Growers from the Poly Community Garden and other ASU growers reach out to the community as part of Fresh and Local.

The Poly Community Garden is comprised of 12 small plots of land on ASU’s Polytechnic campus, leased out to students and staff to spotlight nutrition. The garden is also used as an educational tool by biology classes, and some of the food grown there is donated to food banks. 

Deborah Thirkhill, an ASU program coordinator for the Campus Harvest program, said Fresh and Local is good way to improve community relations and promote ASU’s sustainability efforts. 

Thirkill was selling dry palm fruits grown on the Tempe campus at Fresh and Local on Nov. 1.

Palm fruits are one several types of trees grown on the Tempe campus. The palm fruits are harvested in October to be sold, and are also donated to food banks as well as to the Islamic Community Center of Tempe. 

“They (the Islamic Community Center) give them to the needy," Thirkill said. "It's more embedded in their culture. Dry palms are a good source of nutrition, especially in the desert."

In addition to selling their produce, the Poly Community Garden walks attendees through do-it-yourself projects like building hummingbird feeders or making air fresheners. 

“Part of the goal of the Fresh and Local Market is to provide fresh and local food to students,” Hannah Lira, an ASU senior studying sustainability, said.

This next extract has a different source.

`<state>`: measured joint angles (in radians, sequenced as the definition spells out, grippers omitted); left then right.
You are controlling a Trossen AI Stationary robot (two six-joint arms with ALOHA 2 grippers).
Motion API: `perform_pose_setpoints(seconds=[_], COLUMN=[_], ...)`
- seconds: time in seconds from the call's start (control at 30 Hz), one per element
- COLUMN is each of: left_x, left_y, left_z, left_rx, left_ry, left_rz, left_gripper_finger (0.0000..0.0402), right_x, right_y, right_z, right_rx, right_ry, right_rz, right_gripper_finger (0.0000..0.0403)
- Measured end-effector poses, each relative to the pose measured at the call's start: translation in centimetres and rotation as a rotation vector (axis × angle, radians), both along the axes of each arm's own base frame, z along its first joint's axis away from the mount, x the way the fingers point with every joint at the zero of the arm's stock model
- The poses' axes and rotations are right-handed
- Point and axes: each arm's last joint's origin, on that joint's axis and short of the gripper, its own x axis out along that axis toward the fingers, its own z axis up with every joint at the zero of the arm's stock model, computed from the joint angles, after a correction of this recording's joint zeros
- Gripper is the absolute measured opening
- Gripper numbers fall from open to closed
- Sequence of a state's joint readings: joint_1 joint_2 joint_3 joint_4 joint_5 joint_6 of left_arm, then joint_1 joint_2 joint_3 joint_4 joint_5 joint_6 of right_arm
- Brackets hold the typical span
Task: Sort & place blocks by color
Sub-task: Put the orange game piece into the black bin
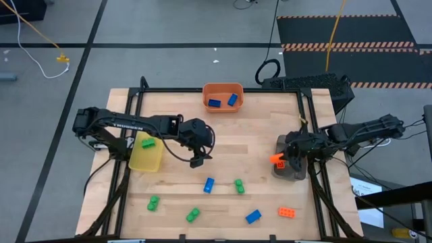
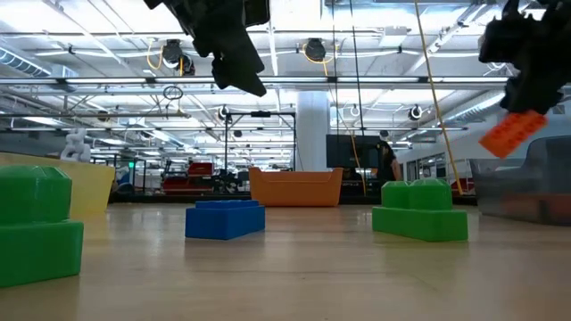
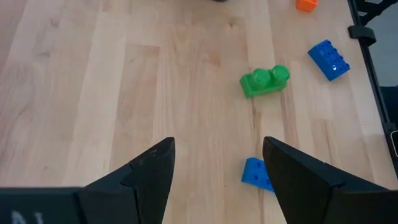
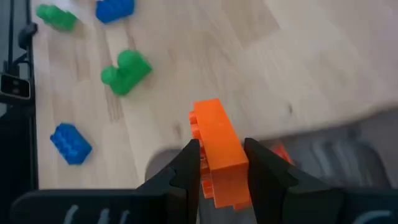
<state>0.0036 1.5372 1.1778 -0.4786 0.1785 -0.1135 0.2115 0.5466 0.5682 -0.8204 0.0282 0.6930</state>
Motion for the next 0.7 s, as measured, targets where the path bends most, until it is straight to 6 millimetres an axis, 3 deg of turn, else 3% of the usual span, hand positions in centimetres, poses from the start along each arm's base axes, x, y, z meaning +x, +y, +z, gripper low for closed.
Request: perform_pose_setpoints(seconds=[0.5, 0.7], left_x=[0.0, -0.1], left_y=[-1.0, -1.6], left_z=[0.0, 0.0], left_rx=[0.02, 0.022], left_ry=[0.004, 0.004], left_rz=[0.018, 0.001], left_gripper_finger=[0.0243, 0.0243], right_x=[-3.6, -3.6], right_y=[-0.8, -0.8], right_z=[-0.5, -0.5], right_rx=[0.036, 0.048], right_ry=[0.121, 0.105], right_rz=[-0.121, -0.125], right_gripper_finger=[0.0084, 0.0099])
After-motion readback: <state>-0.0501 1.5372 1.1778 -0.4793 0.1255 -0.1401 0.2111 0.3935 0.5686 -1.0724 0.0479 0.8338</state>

While the events are usually on Thursdays, Fresh and Local recently held a pop-up market on Halloween as a smaller extension of the market to support Campus Sustainability Month. 

The food grown at the Poly Garden is organic, meaning the growers don’t use pesticides or herbicides in the growing process, and the growers use organic fertilizers like composts.

“I think it’s important to grow organic in a residential setting, because you're assured that you're producing the healthiest food for yourself and for others,”  Susan Norton, program manager for ASU’s University Sustainability Practices program, said. 

Norton said that the long-term effects of using pesticides and other chemicals is heavily debated with evidence showing both pros and cons.

“At least if we don’t use these chemicals, we know for sure that we’re trying to provide ourselves with with pure, healthy food,” Norton said. 

Norton said it is more practical to apply organic growing practices in small-scale gardens. She also said she recognizes that it will take a long time for large farms to adopt the practice. However, she said she is glad that some medium and large farms are making efforts to grow organically.

Norton said growing organically locally is feasible, because “it doesn’t take any more effort to grow organically than to use synthetic chemical and fertilizers in our community gardens or in our backyards.”